** PROBLEM REQUIREMENTS **
The stretch wanted below opens at the line containing "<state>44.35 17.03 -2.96" and closes at the line containing "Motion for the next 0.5". Please return it exactly, with no other lines.

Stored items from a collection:
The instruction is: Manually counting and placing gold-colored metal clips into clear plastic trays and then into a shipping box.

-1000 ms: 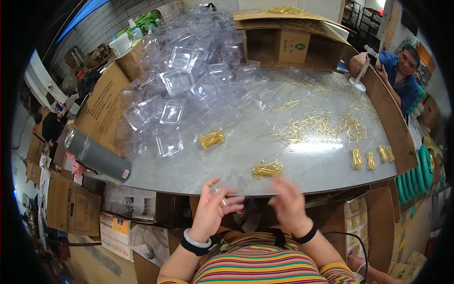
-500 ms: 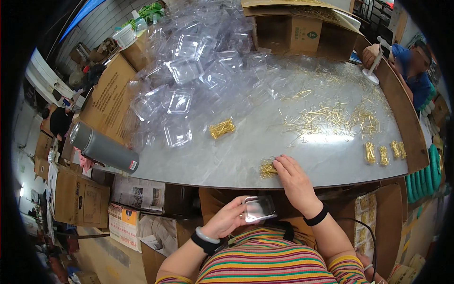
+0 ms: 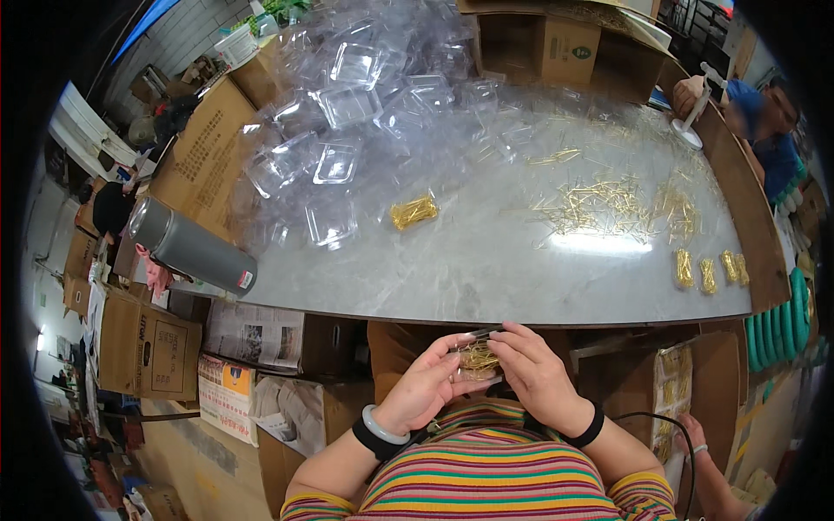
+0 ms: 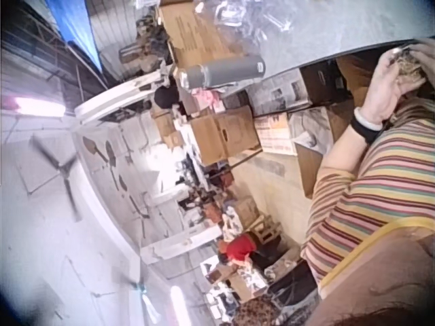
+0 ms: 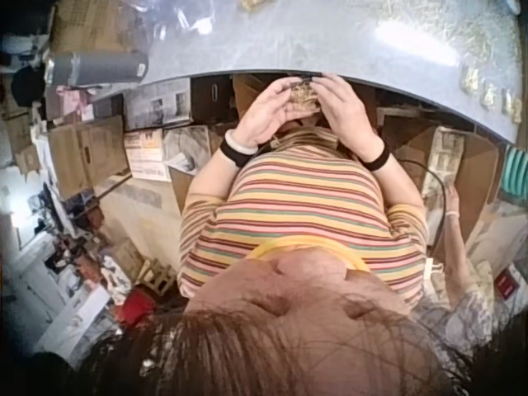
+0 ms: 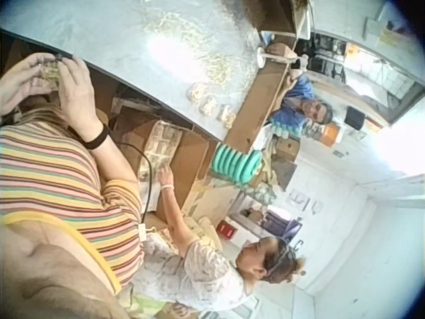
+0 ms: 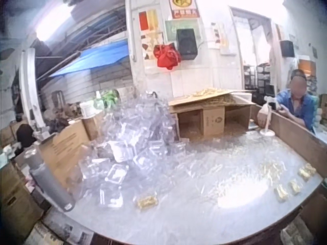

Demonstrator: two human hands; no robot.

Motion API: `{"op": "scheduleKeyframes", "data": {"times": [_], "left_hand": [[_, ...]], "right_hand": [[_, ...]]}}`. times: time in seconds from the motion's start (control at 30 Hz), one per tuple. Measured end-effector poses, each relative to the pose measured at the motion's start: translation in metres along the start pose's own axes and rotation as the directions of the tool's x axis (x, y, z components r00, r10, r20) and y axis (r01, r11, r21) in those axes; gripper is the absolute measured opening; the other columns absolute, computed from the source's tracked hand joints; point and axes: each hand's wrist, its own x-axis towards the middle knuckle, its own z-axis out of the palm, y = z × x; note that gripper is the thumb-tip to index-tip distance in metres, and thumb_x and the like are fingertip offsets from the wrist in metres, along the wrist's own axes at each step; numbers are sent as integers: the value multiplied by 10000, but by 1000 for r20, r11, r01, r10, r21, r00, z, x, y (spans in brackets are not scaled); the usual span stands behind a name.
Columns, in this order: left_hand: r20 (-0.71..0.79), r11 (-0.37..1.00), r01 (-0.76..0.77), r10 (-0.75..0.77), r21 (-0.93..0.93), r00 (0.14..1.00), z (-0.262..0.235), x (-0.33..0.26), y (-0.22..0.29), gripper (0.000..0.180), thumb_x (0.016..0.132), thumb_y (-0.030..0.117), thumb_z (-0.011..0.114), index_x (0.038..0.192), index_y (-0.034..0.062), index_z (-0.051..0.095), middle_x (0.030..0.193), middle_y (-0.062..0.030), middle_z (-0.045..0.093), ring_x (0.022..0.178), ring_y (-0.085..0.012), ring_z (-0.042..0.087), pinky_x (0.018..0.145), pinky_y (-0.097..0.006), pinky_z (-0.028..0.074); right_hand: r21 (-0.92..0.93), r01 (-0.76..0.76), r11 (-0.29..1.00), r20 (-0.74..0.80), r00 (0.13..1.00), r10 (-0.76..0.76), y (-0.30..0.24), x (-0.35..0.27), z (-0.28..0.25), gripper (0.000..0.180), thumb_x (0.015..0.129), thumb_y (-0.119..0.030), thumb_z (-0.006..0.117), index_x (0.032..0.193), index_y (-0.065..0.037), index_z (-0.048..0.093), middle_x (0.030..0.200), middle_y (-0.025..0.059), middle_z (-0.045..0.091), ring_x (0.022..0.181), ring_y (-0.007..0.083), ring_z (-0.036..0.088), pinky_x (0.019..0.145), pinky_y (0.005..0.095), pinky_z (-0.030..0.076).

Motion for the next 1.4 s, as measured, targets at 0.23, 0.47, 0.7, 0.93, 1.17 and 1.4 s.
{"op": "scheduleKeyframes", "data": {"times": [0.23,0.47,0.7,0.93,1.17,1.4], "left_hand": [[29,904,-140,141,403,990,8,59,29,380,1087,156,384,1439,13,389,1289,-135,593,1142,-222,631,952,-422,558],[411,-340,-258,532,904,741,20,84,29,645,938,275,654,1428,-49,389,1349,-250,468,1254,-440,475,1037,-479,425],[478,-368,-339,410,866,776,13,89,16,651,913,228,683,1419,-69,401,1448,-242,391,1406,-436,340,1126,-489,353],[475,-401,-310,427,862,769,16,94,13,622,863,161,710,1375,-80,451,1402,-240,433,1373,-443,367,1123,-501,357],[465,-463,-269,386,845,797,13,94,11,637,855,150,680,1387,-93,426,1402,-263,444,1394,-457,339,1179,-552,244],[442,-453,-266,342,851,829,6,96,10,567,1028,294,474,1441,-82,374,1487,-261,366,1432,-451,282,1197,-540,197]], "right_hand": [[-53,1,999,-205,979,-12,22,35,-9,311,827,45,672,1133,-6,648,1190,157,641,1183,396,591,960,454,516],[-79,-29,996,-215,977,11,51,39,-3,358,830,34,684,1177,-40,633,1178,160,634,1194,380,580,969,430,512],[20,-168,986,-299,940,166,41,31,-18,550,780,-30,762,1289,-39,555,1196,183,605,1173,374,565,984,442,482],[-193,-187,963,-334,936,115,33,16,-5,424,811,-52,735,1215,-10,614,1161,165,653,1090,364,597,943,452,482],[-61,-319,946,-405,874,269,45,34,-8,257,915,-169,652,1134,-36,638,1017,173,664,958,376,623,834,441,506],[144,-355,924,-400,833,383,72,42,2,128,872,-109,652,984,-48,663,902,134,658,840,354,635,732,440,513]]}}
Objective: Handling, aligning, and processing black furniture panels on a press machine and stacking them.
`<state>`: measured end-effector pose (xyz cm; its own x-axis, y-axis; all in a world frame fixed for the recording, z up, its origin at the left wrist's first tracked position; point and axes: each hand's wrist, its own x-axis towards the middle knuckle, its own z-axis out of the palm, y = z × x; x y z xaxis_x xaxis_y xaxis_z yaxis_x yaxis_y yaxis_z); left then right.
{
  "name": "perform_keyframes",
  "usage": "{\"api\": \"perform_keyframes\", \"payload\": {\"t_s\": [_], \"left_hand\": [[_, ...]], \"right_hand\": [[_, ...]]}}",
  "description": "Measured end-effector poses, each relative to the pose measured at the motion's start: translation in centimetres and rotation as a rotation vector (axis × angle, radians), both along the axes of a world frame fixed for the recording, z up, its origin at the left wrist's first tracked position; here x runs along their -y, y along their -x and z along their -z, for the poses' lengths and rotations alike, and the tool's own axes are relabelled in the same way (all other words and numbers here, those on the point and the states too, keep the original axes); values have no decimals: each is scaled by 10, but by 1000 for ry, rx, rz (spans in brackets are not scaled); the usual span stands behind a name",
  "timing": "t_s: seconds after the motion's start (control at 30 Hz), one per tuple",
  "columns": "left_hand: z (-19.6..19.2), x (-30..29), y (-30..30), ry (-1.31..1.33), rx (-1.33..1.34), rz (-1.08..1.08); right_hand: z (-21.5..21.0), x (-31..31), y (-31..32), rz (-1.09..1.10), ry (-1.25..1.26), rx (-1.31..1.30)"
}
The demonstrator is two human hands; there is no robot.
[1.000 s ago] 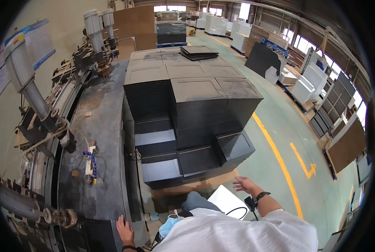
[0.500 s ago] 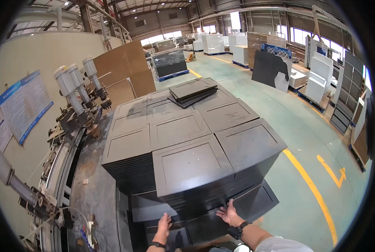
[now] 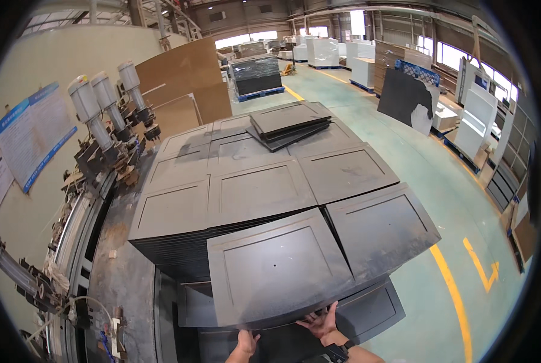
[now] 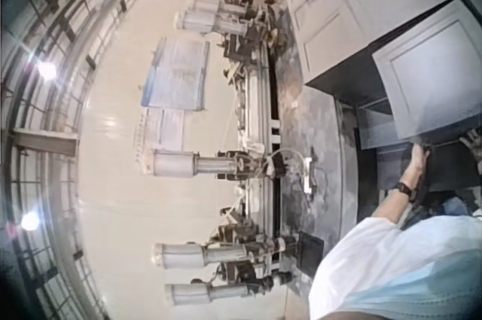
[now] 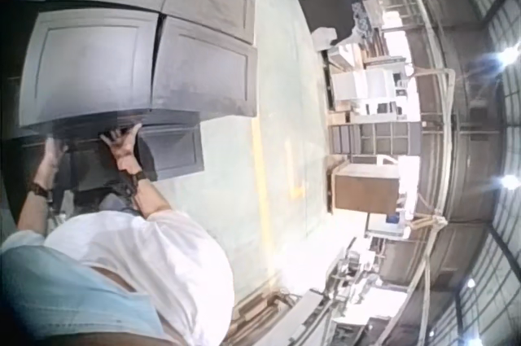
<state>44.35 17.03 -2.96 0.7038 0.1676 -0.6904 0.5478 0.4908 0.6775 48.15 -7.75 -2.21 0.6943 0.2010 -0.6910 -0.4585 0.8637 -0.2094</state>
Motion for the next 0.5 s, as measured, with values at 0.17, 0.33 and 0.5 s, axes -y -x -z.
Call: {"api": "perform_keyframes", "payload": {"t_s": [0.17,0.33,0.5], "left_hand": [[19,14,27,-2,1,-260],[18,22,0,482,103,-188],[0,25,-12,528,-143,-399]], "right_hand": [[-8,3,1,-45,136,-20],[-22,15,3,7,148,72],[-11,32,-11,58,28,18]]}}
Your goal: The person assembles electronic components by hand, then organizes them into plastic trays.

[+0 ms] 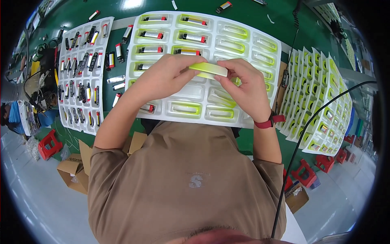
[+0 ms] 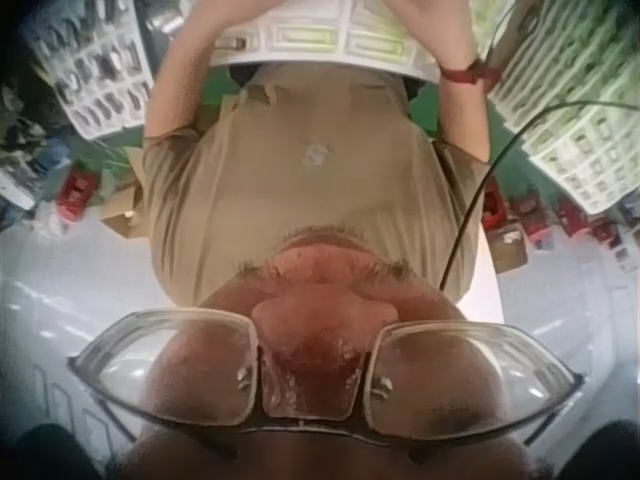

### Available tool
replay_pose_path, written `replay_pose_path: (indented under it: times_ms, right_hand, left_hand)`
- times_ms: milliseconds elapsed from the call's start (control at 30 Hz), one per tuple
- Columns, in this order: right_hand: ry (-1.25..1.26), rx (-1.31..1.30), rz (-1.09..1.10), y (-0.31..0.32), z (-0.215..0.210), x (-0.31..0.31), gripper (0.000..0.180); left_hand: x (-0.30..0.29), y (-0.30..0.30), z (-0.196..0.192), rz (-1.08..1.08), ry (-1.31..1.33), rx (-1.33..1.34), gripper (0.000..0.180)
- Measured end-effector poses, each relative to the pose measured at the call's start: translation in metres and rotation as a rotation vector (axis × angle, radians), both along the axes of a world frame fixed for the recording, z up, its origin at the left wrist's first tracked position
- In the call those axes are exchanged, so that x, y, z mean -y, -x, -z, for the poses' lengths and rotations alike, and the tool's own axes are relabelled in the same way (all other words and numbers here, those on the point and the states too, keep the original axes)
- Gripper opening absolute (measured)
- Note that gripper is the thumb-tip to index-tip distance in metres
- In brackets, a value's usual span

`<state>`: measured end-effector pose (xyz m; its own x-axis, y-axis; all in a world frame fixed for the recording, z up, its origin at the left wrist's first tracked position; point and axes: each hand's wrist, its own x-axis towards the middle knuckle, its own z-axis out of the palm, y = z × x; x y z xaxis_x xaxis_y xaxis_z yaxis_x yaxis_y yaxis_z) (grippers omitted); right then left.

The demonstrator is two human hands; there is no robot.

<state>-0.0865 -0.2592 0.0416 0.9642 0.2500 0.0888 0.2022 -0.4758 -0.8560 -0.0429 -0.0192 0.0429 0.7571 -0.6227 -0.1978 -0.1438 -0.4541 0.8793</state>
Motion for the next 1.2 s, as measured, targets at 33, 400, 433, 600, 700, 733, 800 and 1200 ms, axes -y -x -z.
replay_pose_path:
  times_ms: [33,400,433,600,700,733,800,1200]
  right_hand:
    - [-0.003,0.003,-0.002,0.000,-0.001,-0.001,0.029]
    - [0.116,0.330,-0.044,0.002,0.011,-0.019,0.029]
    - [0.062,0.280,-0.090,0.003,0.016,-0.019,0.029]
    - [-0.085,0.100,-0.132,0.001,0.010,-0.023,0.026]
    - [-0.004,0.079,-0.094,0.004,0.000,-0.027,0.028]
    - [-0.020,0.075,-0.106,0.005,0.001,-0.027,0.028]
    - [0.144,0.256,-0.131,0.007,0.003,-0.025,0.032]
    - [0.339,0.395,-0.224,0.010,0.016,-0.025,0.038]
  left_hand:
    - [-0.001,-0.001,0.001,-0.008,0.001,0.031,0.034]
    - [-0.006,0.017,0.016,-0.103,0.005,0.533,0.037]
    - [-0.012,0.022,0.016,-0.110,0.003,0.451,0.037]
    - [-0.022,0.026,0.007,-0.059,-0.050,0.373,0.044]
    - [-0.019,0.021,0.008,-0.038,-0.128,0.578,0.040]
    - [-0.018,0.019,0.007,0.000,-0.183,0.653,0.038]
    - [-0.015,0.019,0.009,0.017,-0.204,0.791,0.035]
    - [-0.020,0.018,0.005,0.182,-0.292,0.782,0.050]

** SOLVED EXERCISE **
<state>44.35 17.03 -2.96 0.7038 0.1676 -0.6904 0.5478 0.4908 0.6775 48.15 -7.75 -2.21 0.6943 0.2010 -0.6910 -0.4585 0.8637 -0.2094</state>
Motion for the next 0.5 s, as measured, with values at 0.17, 0.33 and 0.5 s, axes -y -x -z.

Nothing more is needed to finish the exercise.